DIRECTIONS:
For every line in the records below that holds "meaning", make a copy.

DATA RECORDS:
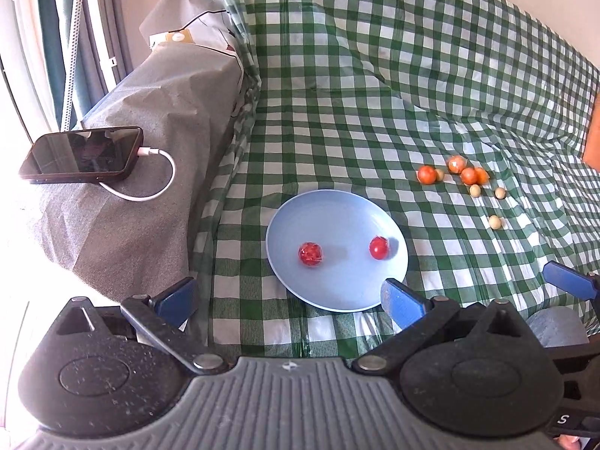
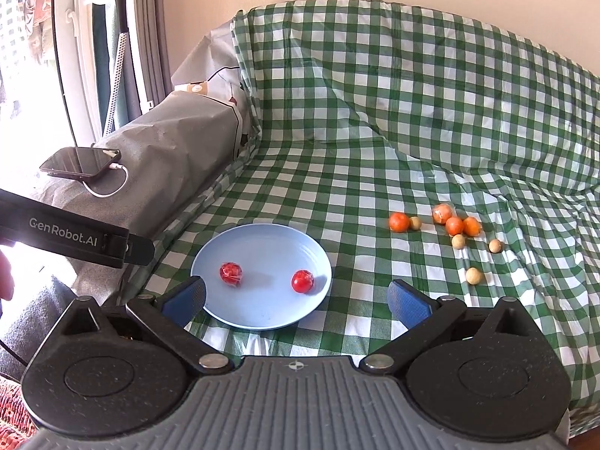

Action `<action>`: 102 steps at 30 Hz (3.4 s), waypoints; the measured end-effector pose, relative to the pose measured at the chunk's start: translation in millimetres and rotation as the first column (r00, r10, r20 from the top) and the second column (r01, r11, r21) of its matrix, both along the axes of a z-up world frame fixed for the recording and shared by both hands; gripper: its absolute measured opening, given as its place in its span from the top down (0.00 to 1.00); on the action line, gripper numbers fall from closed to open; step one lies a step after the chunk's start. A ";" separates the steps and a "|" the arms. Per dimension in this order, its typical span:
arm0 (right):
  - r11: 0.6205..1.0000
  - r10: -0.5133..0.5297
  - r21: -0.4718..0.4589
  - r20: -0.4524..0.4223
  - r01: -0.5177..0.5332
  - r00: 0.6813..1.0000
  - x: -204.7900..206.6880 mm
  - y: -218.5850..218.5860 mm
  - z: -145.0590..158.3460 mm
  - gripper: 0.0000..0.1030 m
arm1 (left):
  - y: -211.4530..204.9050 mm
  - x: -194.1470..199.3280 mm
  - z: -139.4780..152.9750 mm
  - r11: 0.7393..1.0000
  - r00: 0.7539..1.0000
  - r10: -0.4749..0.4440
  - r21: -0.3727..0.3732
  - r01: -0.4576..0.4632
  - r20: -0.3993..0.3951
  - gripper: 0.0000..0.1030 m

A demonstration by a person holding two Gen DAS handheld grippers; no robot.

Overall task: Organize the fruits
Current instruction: 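Withdraw both tools from the plate, then grasp a tan round fruit with the right tool while the left grasps another, then carry the tan fruits over the blue plate with both tools and release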

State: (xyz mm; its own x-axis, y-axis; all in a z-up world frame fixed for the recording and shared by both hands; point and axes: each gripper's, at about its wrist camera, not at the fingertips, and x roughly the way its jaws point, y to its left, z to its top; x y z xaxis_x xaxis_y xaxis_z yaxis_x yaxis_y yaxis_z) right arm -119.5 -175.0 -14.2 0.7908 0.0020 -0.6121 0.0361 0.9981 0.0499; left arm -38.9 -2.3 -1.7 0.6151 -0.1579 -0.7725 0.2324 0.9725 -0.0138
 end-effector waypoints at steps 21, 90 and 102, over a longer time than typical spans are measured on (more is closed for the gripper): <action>0.977 -0.205 0.059 0.007 0.204 0.979 11.8 -63.1 -14.7 0.01 | -78.7 57.5 -6.3 0.990 0.996 -0.092 0.102 0.093 -0.019 0.00; 0.991 0.021 0.133 -0.063 -0.013 0.998 19.6 -29.6 -0.8 0.71 | -21.5 27.5 -0.5 0.984 0.974 -0.175 -0.008 0.176 -0.146 0.73; 0.998 0.027 0.058 -0.046 -0.024 0.999 10.4 -2.7 10.9 0.71 | -1.0 23.7 8.7 0.987 0.983 -0.154 -0.069 0.148 -0.100 0.73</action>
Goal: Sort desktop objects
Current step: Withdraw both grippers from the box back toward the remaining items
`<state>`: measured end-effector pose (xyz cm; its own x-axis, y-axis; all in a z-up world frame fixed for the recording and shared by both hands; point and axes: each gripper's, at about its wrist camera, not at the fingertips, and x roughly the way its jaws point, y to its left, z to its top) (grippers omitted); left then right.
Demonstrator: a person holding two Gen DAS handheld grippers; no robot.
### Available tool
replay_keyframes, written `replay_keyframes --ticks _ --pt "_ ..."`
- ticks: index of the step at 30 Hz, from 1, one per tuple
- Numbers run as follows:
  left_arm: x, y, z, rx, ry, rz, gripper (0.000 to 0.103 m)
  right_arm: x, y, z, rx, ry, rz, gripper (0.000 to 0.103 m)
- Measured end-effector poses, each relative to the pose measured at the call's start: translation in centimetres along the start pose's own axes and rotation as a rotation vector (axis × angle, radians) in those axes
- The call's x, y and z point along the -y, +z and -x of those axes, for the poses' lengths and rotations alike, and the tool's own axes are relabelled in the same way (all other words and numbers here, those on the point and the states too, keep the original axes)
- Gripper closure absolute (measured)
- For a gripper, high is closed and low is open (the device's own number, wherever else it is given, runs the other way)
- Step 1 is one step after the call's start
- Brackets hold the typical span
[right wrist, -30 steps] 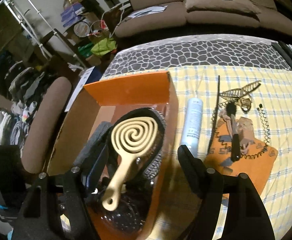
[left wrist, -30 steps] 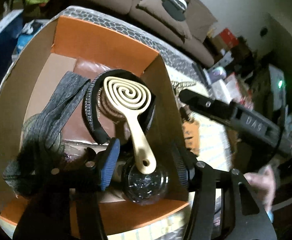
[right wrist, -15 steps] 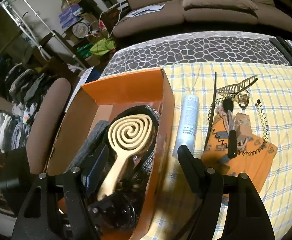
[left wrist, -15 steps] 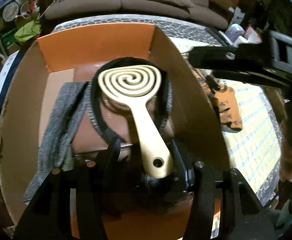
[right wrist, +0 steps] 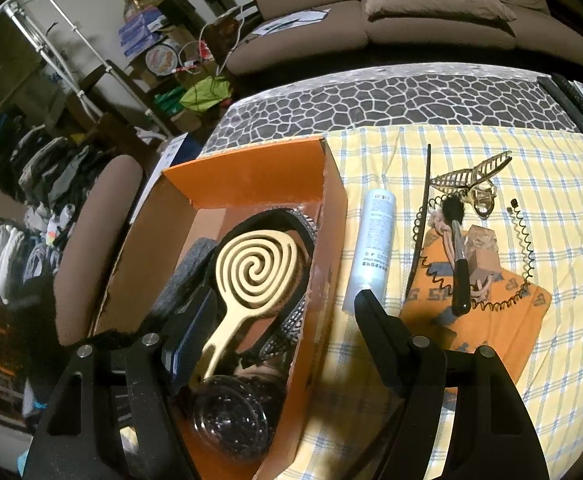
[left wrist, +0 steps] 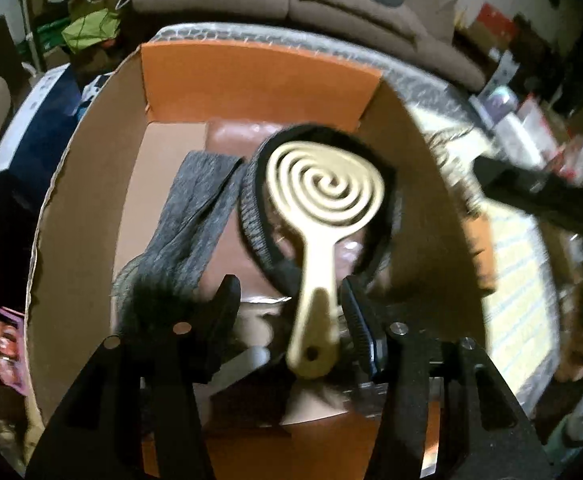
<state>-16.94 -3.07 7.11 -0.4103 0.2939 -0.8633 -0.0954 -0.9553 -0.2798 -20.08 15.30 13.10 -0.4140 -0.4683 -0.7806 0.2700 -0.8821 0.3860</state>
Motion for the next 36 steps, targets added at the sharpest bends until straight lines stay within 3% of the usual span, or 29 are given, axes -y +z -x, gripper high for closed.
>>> replay_keyframes --ticks 10,17,22,30,36 --pt "1.4 0.3 1.4 0.031 -0.053 -0.001 0.043 1.0 -0.3 0.3 -0.002 -0.02 -0.002 0.029" --pt "3.4 0.5 1.7 0.054 -0.066 -0.008 0.017 2.7 -0.7 0.9 0.001 -0.055 -0.018 0.026" --pt "5.3 0.5 1.2 0.045 -0.087 -0.017 0.001 4.7 -1.0 1.7 0.004 -0.076 -0.039 0.016" --pt "10.0 0.0 1.2 0.058 -0.131 -0.094 0.0 8.7 -1.8 3.8 0.016 -0.133 -0.081 0.003" --pt "13.6 -0.4 1.7 0.083 -0.191 -0.132 0.0 12.0 -2.4 5.3 0.025 -0.16 -0.132 0.002"
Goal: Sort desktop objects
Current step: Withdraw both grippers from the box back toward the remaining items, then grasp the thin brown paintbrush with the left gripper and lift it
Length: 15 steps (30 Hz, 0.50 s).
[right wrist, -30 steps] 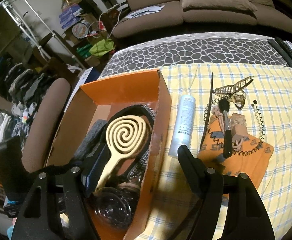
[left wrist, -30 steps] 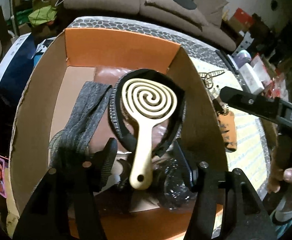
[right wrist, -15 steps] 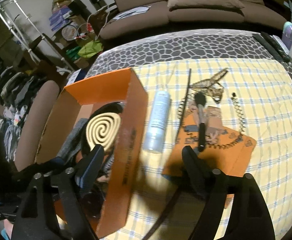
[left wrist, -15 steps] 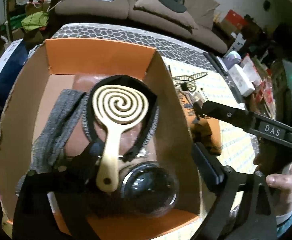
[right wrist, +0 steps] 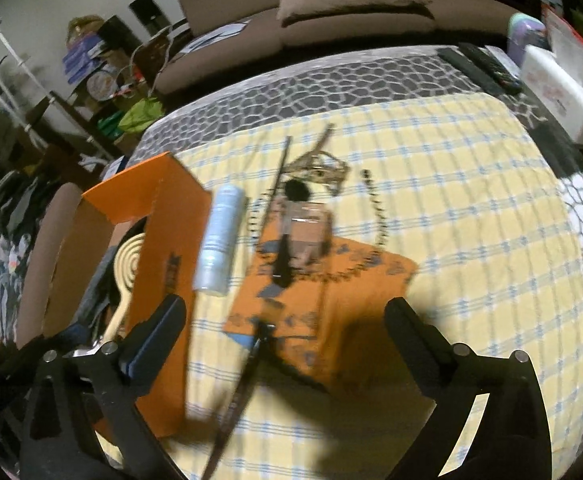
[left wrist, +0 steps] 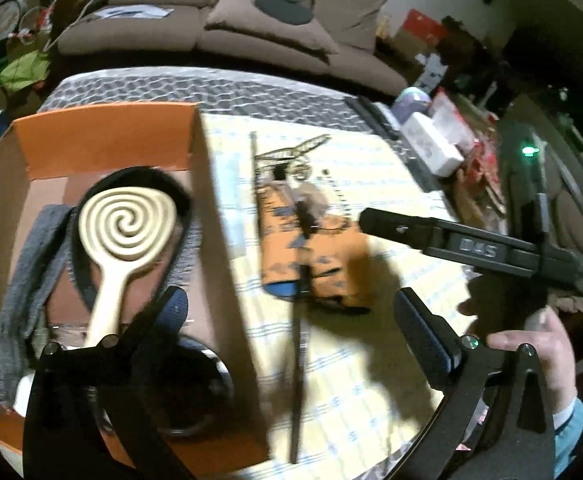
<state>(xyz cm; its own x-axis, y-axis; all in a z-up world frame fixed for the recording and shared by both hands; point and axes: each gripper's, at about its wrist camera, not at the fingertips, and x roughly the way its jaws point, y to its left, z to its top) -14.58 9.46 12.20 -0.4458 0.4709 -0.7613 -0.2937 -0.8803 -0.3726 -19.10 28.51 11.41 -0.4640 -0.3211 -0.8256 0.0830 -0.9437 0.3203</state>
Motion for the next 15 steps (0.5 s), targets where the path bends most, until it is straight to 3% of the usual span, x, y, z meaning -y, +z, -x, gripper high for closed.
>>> replay_keyframes --ticks 6,13,15 --pt "3.8 -0.8 -1.3 -0.021 -0.019 -0.087 0.0 2.8 -0.4 0.3 -0.009 -0.033 -0.034 0.001" --pt "7.6 -3.5 -3.7 -0.062 0.029 -0.224 0.001 5.7 -0.6 0.4 -0.022 -0.049 -0.079 0.001" --pt "8.3 -4.2 -4.2 -0.066 0.046 -0.257 0.01 6.3 -0.5 0.7 -0.015 -0.03 -0.098 0.001"
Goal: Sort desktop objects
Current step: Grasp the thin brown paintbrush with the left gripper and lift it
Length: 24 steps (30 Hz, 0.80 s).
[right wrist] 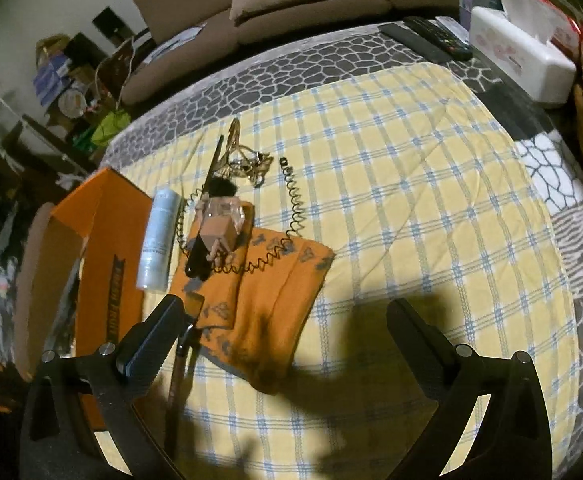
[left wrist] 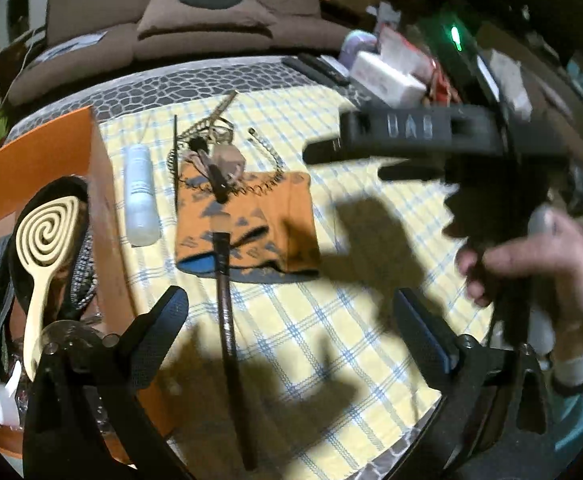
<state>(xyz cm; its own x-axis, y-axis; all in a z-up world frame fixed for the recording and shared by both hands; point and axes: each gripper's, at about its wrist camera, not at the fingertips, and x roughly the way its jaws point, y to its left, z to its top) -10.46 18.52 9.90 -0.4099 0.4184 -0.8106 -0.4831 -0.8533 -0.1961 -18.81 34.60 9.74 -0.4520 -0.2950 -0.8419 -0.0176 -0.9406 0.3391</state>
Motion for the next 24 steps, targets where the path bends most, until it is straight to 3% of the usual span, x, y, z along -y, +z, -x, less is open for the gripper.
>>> replay_keyframes --ticks 3,7,9,13,17,20,24 --pt "1.2 -0.6 -1.3 -0.03 0.031 -0.048 0.026 0.6 0.3 0.6 0.016 0.011 -0.018 0.001" --pt "2.0 -1.5 -3.3 -0.057 0.098 -0.081 0.033 1.0 0.6 1.3 0.039 0.037 -0.043 0.001" --pt "2.0 -1.8 -4.3 -0.069 0.14 -0.084 0.047 1.0 0.7 1.5 0.043 0.052 -0.046 0.001" --pt "1.4 -2.2 -6.0 -0.084 0.233 -0.085 0.05 0.4 0.6 1.6 0.042 0.059 -0.018 0.001" --pt "0.7 -2.4 -6.9 -0.094 0.262 -0.062 0.052 -0.5 0.4 1.3 0.034 0.065 0.011 0.002" --pt "0.0 -2.4 -7.2 -0.1 0.261 -0.037 0.06 -0.9 0.3 1.1 0.027 0.067 0.026 0.003" --pt "-0.9 -2.3 -7.0 -0.093 0.211 0.01 0.091 -1.2 0.2 0.9 0.024 0.067 0.034 0.003"
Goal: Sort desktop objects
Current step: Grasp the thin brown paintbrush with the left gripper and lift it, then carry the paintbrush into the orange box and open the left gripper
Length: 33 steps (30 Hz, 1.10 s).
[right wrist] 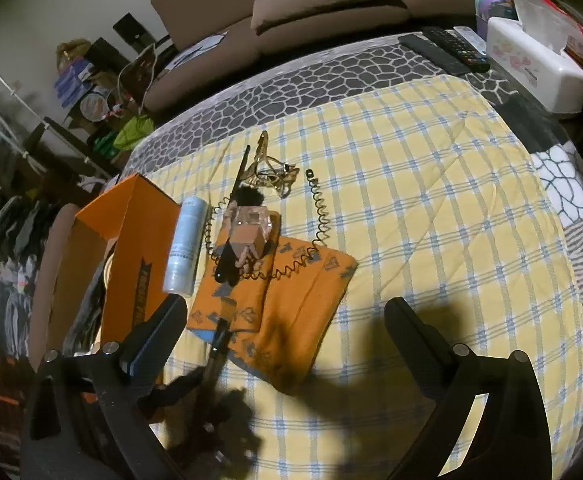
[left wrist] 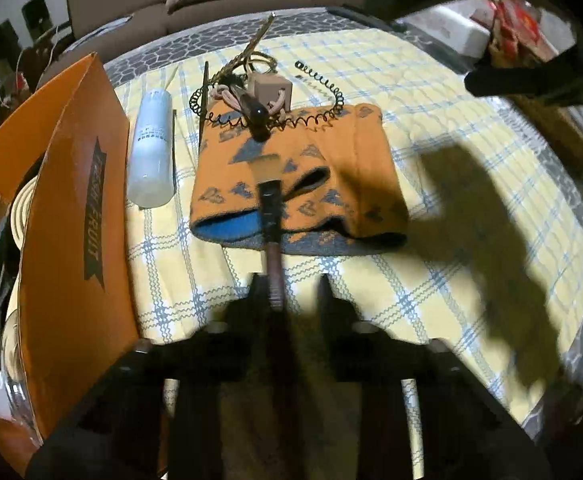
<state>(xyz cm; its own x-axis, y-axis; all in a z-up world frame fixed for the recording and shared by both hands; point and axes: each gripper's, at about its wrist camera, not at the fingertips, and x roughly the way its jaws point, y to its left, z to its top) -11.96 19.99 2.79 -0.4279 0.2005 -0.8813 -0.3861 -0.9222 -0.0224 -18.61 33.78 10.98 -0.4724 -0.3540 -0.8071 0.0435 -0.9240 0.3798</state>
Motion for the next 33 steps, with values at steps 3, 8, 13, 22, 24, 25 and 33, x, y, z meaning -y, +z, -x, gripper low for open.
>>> replay_keyframes --ticks 3,8,13,22,24,25,33 --pt "-0.6 0.0 0.4 0.009 -0.09 0.048 0.092 -0.2 -0.1 -0.1 -0.003 0.01 0.0 0.005" --pt "-1.7 0.4 1.3 0.028 -0.237 0.14 0.092 -0.9 -0.4 -1.0 -0.041 0.112 -0.011 0.021" --pt "-1.9 0.8 3.0 0.078 -0.258 0.162 0.092 -1.8 -1.1 -2.9 -0.118 0.191 -0.033 0.031" --pt "-2.9 1.6 6.2 0.156 -0.275 0.195 0.092 -4.6 -1.7 -3.0 -0.145 0.231 0.053 0.082" --pt "-3.7 1.8 7.1 0.174 -0.28 0.2 0.092 -5.6 -1.7 -2.7 -0.131 0.247 0.075 0.083" --pt "-4.1 1.9 7.7 0.187 -0.278 0.202 0.092 -6.1 -1.5 -2.4 -0.119 0.261 0.081 0.085" --pt "-8.4 2.4 12.5 0.279 -0.267 0.233 0.092 -10.8 0.0 -0.4 -0.032 0.388 0.102 0.086"
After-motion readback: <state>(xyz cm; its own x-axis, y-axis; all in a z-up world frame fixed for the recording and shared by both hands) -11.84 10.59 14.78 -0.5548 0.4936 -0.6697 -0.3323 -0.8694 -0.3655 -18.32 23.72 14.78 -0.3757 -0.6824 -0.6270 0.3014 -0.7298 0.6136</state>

SOLUTION TO THIS PROBLEM:
Motion for the next 15 steps (0.5 s), targets where the path bends most, until it is straight to 3% of the usual span, x, y, z meaning -y, +z, -x, gripper high for closed.
Motion for the next 33 steps, with values at steps 3, 8, 13, 22, 24, 25 and 33, x, y, z meaning -y, +z, -x, gripper low for open.

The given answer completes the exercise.